__Action item__:
Below are entries. Reproduce exactly the lines between the line holding "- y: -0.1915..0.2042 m" and the line holding "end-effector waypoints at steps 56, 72", inclusive, and only those.
______________________________
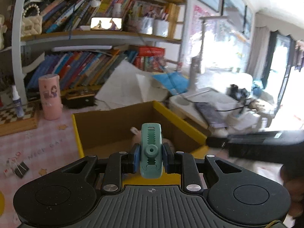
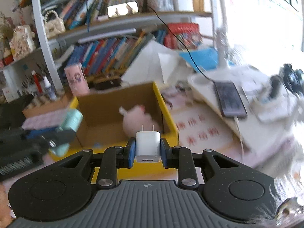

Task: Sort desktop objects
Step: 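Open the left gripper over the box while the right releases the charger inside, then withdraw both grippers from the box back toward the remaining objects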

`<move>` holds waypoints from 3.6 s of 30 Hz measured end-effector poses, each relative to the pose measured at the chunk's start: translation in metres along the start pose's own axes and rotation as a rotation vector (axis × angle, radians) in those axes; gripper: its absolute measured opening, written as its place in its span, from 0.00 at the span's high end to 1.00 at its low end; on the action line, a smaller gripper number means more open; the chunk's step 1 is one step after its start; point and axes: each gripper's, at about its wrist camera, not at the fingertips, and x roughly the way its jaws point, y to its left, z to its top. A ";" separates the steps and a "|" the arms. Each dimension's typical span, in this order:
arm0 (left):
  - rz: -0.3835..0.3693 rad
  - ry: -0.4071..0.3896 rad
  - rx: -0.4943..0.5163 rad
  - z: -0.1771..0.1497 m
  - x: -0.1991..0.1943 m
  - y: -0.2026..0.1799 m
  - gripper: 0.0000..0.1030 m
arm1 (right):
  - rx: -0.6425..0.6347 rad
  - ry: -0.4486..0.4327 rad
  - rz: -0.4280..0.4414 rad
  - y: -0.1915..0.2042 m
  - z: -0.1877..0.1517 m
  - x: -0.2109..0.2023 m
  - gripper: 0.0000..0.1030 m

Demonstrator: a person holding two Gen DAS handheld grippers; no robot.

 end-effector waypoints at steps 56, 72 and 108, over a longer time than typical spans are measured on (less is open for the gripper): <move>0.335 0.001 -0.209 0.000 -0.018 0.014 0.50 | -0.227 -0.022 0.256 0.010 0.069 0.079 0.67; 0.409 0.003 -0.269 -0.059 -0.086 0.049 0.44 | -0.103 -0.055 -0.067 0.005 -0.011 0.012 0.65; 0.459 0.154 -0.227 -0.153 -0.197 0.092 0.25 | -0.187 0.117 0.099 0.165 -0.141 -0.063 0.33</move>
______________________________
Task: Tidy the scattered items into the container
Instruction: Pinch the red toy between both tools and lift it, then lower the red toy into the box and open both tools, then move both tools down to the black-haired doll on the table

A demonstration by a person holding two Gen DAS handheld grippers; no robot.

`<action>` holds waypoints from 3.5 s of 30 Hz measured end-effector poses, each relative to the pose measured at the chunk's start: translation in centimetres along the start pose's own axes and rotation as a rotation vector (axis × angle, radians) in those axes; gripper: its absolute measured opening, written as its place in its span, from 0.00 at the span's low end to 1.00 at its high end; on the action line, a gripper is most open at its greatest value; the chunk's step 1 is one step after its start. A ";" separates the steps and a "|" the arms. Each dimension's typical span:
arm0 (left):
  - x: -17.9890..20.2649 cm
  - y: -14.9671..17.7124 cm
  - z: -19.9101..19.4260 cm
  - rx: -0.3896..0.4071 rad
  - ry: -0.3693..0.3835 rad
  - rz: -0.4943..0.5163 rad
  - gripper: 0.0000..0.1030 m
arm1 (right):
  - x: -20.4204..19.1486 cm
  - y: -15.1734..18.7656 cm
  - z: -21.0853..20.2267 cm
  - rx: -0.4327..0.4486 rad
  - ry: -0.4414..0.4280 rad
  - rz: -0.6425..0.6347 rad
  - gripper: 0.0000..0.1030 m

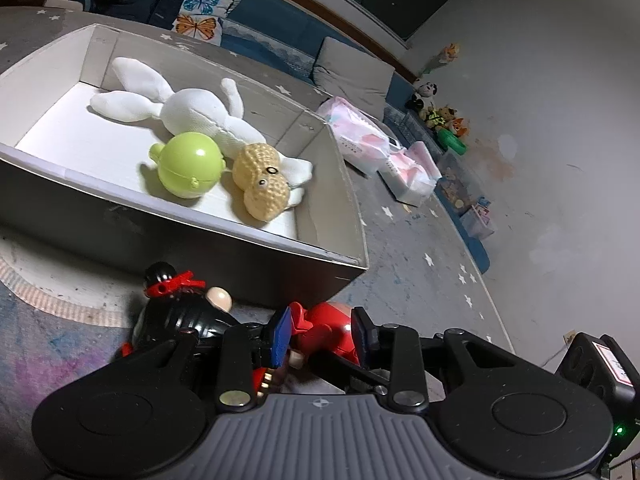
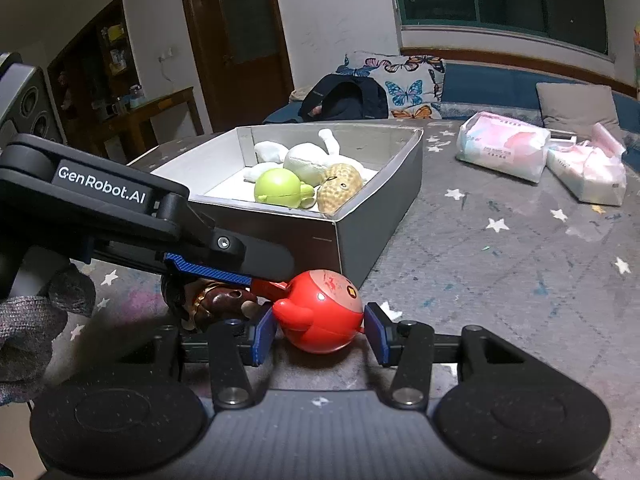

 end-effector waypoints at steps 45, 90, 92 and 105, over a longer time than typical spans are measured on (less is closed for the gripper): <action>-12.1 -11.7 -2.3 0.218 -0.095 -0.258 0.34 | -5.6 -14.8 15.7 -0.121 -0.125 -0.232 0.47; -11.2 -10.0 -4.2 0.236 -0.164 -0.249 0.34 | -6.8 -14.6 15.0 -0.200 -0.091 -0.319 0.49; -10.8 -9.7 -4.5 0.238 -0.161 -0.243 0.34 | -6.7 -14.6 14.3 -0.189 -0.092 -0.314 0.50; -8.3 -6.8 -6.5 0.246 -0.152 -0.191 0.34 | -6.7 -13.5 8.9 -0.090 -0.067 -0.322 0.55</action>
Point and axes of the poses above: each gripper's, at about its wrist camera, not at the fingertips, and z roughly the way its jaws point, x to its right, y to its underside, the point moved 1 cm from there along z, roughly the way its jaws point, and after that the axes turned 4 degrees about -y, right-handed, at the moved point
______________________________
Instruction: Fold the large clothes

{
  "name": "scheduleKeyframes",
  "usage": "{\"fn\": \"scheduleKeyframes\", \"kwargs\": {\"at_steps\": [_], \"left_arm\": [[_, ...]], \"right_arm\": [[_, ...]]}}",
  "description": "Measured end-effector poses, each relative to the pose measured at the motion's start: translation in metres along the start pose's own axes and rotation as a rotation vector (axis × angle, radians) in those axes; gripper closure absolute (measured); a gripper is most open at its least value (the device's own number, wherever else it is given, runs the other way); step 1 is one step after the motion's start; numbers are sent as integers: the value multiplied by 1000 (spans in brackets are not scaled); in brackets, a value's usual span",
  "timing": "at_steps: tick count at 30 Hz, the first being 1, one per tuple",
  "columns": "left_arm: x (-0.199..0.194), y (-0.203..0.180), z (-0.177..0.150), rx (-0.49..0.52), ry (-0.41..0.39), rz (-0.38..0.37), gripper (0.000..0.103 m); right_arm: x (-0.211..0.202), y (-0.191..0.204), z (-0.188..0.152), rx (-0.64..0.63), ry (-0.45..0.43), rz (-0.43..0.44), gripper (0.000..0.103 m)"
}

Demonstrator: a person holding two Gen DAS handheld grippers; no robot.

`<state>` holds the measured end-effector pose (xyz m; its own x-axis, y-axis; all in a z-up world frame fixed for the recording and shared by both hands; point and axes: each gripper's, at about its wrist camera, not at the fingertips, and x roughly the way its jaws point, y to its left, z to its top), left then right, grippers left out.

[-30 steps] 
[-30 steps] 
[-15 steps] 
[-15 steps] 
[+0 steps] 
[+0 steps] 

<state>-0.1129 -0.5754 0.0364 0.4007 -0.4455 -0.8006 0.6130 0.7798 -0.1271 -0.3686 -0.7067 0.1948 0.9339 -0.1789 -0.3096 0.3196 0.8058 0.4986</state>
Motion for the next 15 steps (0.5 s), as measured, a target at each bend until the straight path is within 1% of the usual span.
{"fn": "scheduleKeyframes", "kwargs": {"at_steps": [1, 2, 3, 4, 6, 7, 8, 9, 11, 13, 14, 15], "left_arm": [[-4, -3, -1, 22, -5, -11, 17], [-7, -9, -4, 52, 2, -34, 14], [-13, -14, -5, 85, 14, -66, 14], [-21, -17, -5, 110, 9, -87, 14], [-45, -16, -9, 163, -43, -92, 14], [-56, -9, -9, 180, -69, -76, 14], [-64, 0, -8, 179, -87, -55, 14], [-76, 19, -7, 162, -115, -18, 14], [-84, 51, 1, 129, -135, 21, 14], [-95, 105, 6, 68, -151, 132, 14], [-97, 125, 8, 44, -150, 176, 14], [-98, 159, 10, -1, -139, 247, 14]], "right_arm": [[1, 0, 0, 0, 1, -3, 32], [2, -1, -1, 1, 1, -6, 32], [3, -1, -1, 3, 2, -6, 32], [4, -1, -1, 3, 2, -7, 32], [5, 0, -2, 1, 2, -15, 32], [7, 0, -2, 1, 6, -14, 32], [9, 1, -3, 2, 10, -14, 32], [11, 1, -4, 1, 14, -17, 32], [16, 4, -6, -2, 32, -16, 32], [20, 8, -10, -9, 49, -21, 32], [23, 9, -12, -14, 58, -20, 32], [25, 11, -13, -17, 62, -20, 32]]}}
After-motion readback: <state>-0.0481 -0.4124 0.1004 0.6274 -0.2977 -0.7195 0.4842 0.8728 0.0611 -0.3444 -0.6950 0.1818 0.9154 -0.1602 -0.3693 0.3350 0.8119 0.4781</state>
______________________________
__Problem solution__:
  - y: -0.1915..0.2042 m
  - z: -0.1877..0.1517 m
  - x: -0.2109..0.2023 m
  - gripper: 0.0000..0.1030 m

Demonstrator: a person holding two Gen DAS handheld grippers; no robot.

 end-effector waypoints at steps 56, 72 and 108, over a longer time than typical spans are measured on (less is open for the gripper): <move>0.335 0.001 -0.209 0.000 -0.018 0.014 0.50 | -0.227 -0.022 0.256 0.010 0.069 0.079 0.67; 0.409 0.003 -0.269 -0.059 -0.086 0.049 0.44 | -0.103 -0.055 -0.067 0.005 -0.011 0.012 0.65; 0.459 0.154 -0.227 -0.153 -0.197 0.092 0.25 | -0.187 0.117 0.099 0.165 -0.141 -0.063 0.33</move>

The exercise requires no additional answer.